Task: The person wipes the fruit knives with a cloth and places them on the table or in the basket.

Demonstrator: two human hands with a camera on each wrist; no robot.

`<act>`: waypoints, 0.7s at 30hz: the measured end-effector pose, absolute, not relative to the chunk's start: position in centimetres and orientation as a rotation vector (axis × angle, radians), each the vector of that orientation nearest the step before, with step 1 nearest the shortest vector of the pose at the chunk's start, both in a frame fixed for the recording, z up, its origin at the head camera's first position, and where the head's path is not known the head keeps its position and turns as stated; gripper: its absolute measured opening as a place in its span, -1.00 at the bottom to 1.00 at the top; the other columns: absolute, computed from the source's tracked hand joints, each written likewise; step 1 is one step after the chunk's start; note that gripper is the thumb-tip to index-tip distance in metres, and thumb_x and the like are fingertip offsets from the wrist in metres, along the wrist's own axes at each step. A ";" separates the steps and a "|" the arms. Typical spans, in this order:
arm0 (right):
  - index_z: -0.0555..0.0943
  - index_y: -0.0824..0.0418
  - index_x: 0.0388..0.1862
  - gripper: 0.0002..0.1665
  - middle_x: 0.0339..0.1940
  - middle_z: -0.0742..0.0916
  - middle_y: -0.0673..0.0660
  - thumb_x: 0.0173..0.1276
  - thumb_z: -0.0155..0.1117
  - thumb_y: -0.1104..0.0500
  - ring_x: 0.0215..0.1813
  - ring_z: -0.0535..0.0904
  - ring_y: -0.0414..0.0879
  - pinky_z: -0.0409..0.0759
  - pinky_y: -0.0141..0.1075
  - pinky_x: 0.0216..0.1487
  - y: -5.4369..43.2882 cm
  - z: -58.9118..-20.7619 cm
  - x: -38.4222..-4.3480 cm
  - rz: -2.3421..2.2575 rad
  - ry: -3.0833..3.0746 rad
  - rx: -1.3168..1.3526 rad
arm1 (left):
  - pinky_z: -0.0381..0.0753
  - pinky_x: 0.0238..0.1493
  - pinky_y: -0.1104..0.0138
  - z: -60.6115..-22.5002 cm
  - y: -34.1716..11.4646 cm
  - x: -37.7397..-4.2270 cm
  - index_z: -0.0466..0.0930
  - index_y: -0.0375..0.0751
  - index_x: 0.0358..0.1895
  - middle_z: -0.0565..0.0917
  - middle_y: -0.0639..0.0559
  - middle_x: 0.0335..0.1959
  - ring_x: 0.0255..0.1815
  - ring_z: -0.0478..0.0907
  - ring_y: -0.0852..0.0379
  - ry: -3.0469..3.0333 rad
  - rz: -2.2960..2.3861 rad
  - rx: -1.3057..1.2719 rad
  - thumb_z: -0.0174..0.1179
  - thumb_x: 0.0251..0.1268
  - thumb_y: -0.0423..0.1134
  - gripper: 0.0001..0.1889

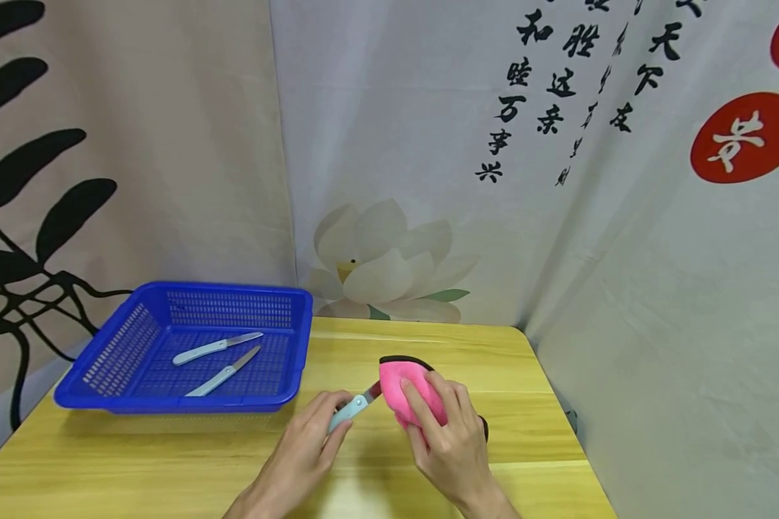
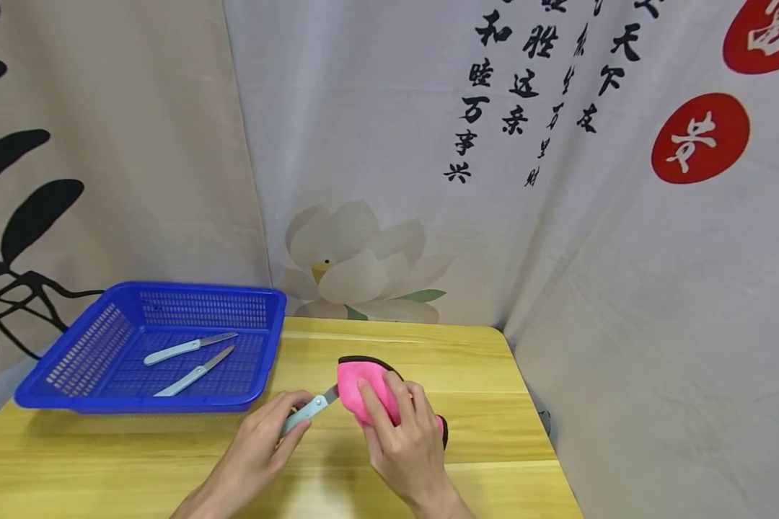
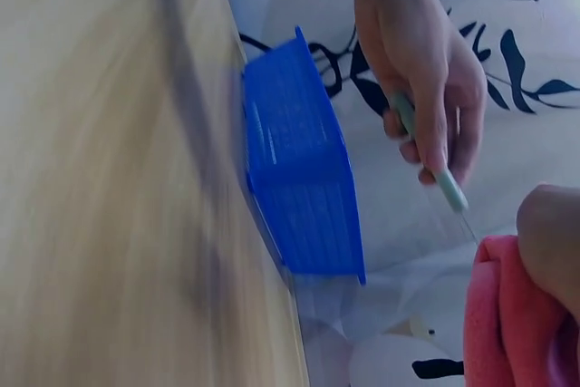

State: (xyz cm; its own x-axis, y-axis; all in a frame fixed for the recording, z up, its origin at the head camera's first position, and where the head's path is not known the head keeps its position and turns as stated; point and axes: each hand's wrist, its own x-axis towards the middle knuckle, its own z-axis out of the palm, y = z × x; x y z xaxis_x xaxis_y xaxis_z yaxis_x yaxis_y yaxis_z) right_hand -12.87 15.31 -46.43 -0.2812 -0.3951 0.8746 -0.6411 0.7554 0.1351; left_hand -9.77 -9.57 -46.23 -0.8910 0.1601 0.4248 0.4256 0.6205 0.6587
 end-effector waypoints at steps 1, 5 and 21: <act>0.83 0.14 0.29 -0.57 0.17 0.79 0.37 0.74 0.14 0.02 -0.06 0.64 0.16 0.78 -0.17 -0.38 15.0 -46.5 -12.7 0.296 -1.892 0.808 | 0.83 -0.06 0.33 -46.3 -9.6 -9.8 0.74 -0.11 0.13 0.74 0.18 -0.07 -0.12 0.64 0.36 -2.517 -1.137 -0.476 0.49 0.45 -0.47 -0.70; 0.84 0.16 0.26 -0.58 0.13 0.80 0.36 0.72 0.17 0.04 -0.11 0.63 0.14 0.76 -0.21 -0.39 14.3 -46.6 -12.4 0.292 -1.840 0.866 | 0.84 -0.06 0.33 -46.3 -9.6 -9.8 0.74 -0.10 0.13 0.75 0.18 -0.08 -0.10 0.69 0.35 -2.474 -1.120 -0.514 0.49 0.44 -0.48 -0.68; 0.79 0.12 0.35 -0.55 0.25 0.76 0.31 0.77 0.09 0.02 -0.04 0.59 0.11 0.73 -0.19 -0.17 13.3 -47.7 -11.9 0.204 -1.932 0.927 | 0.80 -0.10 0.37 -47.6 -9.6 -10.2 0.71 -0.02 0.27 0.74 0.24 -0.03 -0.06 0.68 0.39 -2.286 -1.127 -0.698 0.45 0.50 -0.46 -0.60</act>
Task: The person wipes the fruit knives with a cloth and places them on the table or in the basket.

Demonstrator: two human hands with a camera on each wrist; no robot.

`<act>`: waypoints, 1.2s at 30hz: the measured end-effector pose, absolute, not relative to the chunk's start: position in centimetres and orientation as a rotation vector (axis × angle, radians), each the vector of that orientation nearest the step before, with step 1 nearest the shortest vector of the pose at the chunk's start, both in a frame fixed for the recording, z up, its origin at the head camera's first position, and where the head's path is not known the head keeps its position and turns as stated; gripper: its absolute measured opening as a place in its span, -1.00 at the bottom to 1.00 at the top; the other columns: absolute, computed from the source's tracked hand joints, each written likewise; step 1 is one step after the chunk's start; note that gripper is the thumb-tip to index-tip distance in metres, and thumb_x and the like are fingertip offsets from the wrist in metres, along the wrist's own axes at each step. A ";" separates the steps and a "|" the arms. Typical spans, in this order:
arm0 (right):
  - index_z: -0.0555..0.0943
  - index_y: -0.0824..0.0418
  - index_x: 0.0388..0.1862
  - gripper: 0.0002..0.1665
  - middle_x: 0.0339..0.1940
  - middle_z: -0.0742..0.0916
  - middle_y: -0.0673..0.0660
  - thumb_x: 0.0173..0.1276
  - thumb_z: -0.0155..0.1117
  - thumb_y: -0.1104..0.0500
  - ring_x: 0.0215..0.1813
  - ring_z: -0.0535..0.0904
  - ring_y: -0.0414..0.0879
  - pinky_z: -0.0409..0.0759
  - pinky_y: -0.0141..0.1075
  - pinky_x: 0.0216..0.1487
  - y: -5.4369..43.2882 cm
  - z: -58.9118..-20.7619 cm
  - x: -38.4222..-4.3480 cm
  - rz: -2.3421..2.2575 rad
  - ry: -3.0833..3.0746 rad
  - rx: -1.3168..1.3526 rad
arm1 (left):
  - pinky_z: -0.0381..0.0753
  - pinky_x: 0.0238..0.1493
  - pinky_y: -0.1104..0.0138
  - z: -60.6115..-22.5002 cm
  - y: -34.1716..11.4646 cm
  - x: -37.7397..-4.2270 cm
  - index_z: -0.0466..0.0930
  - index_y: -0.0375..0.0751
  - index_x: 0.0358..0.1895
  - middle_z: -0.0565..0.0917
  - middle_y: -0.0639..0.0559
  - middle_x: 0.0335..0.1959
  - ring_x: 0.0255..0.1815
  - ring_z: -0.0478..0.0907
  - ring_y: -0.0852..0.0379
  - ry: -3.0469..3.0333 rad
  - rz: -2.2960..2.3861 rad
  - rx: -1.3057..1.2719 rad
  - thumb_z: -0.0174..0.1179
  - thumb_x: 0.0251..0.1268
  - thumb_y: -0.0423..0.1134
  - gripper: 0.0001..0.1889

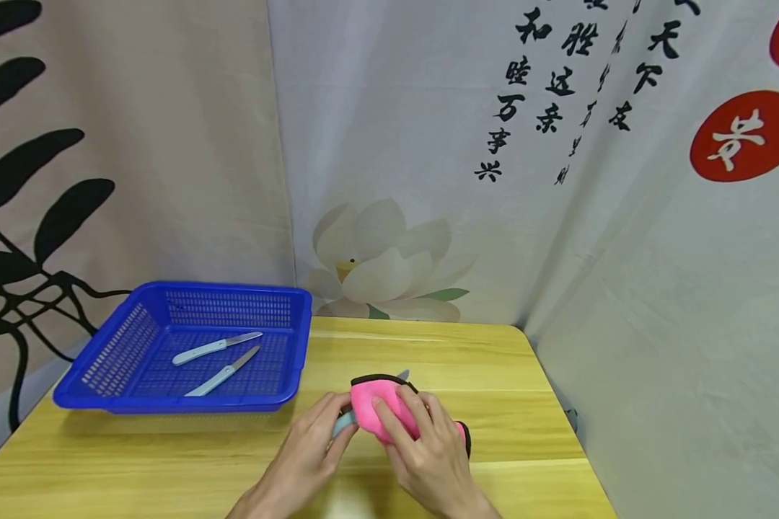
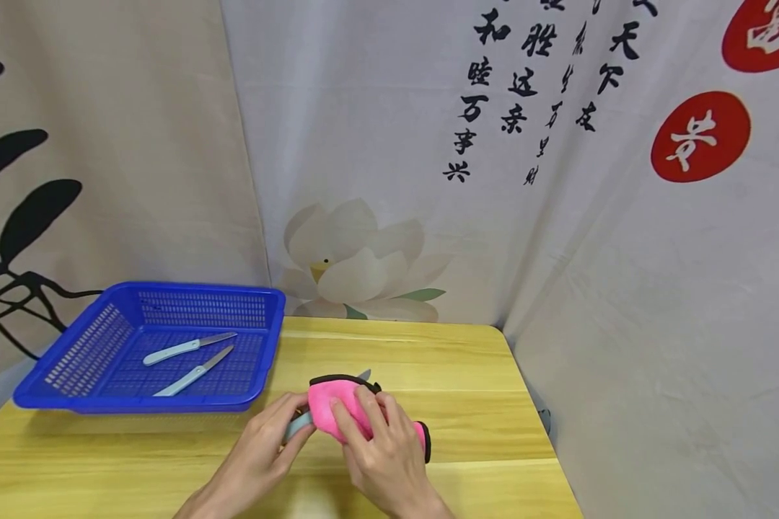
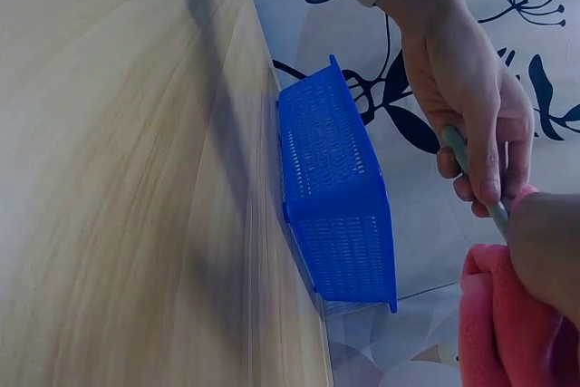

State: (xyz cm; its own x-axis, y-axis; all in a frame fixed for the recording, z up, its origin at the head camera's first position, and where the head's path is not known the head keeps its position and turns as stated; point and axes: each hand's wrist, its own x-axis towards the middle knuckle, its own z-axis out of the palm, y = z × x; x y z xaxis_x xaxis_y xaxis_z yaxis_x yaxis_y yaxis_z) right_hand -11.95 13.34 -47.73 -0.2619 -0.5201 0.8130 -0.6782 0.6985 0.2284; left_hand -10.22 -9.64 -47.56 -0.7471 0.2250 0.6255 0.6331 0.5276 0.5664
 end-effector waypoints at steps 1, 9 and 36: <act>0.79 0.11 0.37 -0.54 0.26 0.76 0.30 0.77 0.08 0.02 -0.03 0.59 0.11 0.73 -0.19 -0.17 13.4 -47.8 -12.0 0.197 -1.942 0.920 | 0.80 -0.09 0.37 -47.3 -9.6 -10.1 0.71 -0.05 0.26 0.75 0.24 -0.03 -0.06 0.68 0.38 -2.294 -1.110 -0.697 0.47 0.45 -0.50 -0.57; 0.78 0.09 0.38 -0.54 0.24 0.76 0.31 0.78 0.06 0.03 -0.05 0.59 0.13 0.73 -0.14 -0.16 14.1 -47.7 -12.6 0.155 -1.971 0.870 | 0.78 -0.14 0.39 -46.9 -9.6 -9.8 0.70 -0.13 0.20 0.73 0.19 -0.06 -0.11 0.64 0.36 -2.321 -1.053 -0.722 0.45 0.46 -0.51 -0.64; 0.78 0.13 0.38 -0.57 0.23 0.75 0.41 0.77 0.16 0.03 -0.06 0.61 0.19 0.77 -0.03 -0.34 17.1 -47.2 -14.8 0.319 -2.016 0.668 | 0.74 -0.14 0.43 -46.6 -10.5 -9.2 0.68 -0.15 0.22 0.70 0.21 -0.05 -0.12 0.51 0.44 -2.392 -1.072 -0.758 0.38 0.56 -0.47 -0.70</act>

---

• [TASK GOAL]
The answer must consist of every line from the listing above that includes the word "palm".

• [RESPONSE BELOW]
State: (xyz cm; its own x-axis, y-axis; all in a frame fixed for the recording, z up, its origin at the head camera's first position, and where the head's path is not known the head keeps its position and turns as stated; point and axes: each hand's wrist, its own x-axis towards the middle knuckle, its own z-axis out of the palm, y = z × x; x y z xaxis_x xaxis_y xaxis_z yaxis_x yaxis_y yaxis_z) right_hand -12.87 15.31 -46.43 -0.2812 -0.3951 0.8746 -0.6411 0.7554 0.1351; left_hand -9.77 -9.57 -46.23 -0.8910 0.1601 0.4248 0.4256 0.6205 0.6587
State: (xyz cm; its own x-axis, y-axis; all in a frame fixed for the recording, z up, its origin at the head camera's first position, and where the head's path is not known the head keeps its position and turns as stated; point and axes: each hand's wrist, its own x-axis towards the middle knuckle, its own z-axis out of the palm, y = z × x; x y z xaxis_x xaxis_y xaxis_z yaxis_x yaxis_y yaxis_z) right_hand -11.95 13.34 -47.73 -0.2619 -0.5201 0.8130 -0.6782 0.6985 0.2284; left_hand -10.22 -9.64 -47.56 -0.7471 0.2250 0.6255 0.6331 0.5276 0.5664

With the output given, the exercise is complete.